** DATASET RECORDS follows **

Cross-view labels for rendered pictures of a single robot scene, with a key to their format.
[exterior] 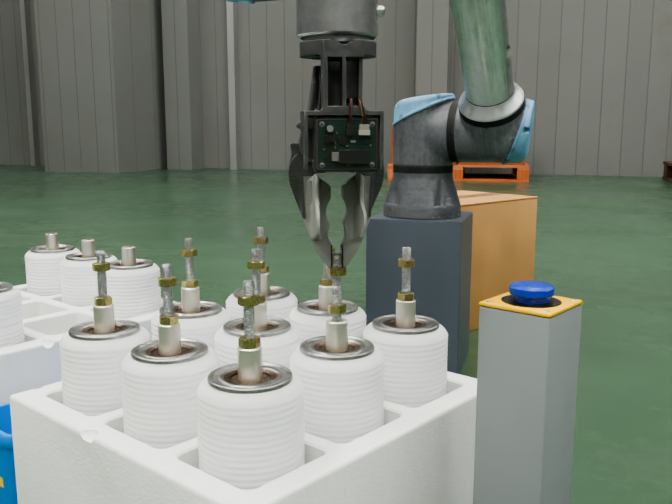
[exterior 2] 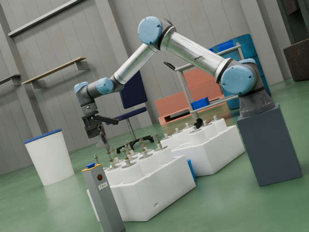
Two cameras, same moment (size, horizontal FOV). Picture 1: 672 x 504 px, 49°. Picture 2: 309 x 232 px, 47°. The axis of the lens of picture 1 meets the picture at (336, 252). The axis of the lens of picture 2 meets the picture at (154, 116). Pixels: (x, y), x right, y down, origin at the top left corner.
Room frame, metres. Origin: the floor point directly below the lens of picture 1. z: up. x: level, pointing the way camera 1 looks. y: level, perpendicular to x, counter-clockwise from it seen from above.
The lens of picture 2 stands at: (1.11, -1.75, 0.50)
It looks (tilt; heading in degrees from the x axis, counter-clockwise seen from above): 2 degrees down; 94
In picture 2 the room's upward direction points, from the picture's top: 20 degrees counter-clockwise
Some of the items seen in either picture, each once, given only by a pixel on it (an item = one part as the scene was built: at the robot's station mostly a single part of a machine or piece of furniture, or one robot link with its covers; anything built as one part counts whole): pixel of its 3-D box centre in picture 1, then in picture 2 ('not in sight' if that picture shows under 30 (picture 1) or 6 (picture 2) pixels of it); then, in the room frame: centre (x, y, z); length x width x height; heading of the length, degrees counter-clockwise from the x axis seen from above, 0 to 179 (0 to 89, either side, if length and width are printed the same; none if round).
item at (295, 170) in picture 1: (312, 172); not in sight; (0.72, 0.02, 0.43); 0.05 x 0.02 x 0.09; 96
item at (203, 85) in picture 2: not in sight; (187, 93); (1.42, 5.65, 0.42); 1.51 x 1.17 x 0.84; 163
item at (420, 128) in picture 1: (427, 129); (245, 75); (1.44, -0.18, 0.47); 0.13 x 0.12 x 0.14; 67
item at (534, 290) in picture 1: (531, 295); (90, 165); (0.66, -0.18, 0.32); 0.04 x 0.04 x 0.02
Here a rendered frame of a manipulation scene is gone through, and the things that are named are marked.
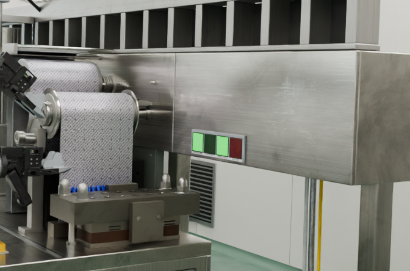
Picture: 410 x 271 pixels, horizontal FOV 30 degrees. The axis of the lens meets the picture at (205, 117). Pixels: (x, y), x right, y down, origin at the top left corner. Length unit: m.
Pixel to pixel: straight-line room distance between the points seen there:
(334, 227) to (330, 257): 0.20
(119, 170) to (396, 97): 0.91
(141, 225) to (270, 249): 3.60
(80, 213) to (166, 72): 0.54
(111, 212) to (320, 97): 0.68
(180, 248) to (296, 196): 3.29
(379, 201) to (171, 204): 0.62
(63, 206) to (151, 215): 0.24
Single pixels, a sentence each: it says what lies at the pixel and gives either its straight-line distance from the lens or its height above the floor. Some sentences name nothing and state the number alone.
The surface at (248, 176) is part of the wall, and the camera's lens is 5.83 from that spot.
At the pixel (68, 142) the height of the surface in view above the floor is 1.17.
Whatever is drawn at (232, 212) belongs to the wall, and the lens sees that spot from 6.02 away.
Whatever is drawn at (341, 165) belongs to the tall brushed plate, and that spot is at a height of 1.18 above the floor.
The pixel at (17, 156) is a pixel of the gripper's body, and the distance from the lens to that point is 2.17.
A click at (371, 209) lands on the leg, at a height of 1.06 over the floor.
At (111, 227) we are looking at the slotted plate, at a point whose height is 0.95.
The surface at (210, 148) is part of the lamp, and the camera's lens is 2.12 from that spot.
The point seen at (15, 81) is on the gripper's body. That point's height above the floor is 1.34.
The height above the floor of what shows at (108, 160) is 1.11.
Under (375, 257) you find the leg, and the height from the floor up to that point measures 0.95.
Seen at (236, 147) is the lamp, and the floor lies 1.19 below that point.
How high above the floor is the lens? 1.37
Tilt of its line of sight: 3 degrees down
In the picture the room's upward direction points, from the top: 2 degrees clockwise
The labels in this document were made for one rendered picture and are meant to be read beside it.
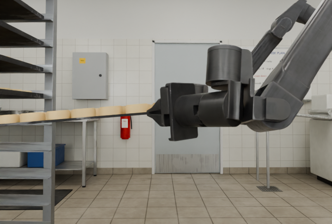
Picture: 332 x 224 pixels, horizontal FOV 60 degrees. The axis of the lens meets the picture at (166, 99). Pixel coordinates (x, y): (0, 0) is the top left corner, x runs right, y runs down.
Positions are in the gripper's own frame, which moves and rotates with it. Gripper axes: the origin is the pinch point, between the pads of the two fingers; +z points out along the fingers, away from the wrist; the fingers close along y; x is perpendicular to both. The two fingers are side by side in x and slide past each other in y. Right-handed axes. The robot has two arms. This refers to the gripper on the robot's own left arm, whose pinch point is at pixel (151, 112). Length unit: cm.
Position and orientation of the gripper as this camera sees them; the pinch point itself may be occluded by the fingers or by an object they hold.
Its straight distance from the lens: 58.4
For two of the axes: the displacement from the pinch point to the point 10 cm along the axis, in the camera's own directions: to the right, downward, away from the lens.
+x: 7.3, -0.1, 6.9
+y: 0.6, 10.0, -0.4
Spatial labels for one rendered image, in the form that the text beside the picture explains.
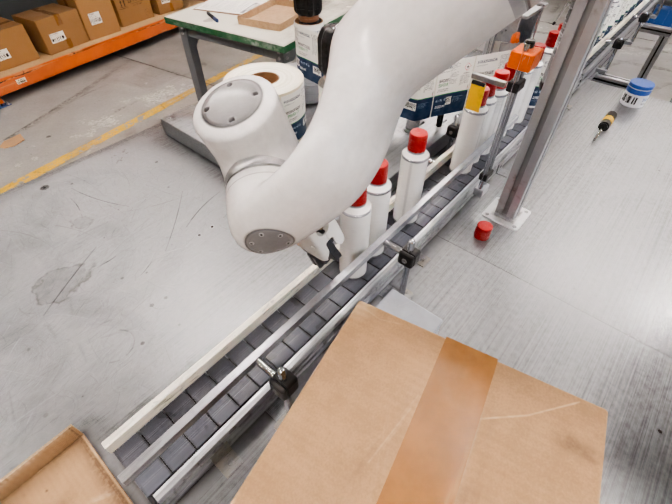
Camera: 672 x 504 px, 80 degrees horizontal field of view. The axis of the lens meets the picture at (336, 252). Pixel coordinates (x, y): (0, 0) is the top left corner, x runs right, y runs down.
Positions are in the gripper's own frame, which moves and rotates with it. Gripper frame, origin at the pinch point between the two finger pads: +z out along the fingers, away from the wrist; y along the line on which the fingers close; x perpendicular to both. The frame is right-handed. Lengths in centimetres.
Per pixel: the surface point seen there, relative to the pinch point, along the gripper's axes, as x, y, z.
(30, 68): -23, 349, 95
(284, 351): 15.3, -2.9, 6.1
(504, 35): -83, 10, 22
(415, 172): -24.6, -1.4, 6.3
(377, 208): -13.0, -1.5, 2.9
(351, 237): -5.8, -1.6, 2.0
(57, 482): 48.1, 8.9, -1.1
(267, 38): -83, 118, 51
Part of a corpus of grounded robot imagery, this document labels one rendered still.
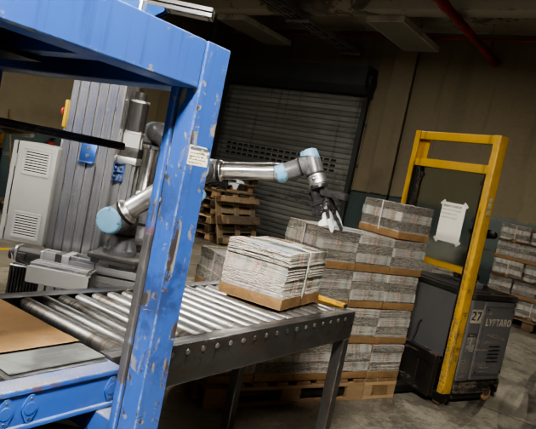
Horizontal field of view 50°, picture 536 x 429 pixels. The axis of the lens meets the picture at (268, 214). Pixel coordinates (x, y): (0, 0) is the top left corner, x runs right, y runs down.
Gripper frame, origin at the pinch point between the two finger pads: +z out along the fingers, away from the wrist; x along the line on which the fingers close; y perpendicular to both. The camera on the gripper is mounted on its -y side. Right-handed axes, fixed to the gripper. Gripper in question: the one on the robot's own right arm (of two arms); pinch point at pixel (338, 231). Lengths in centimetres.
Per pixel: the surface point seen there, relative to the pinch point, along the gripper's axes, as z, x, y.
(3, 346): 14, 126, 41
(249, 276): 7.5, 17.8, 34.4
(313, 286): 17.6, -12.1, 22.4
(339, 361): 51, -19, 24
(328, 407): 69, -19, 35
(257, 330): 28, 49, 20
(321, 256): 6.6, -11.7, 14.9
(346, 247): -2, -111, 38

** End of DATASET RECORDS **

• **WORK TASK**
From the entries above, extract each line containing "between".

• **SOLUTION TO THIS EXERCISE**
Pixel to pixel: straight-line room distance between the points seen there:
Positions are in the gripper's own frame, which moves and rotates with it. Gripper axes: the origin is the pinch point, between the pads of the two fingers; +z points out along the fingers, away from the wrist; the fingers close along y; x is perpendicular to both. The two fingers are side by side in x and slide past each other in y. Right-handed axes. The robot has two arms. This refers to the gripper on the robot's own left arm, whose pinch point is at pixel (151, 112). Length unit: cm.
Positions are in the gripper's own frame, which moves and rotates with it. Gripper frame, origin at the pinch point between the two finger pads: +z out along the fingers, away from the wrist; y along the line on which the fingers close; x perpendicular to both. The frame is right-handed. Lengths in centimetres.
Gripper frame, origin at the pinch point between the two finger pads: +z out along the fingers, away from the wrist; x along the line on which the fingers close; y perpendicular to both. The camera on the gripper is mounted on its -y side. Right-handed axes, fixed to the gripper. Gripper in question: the one on the robot's own right arm (of two arms); pinch point at pixel (338, 231). Lengths in centimetres.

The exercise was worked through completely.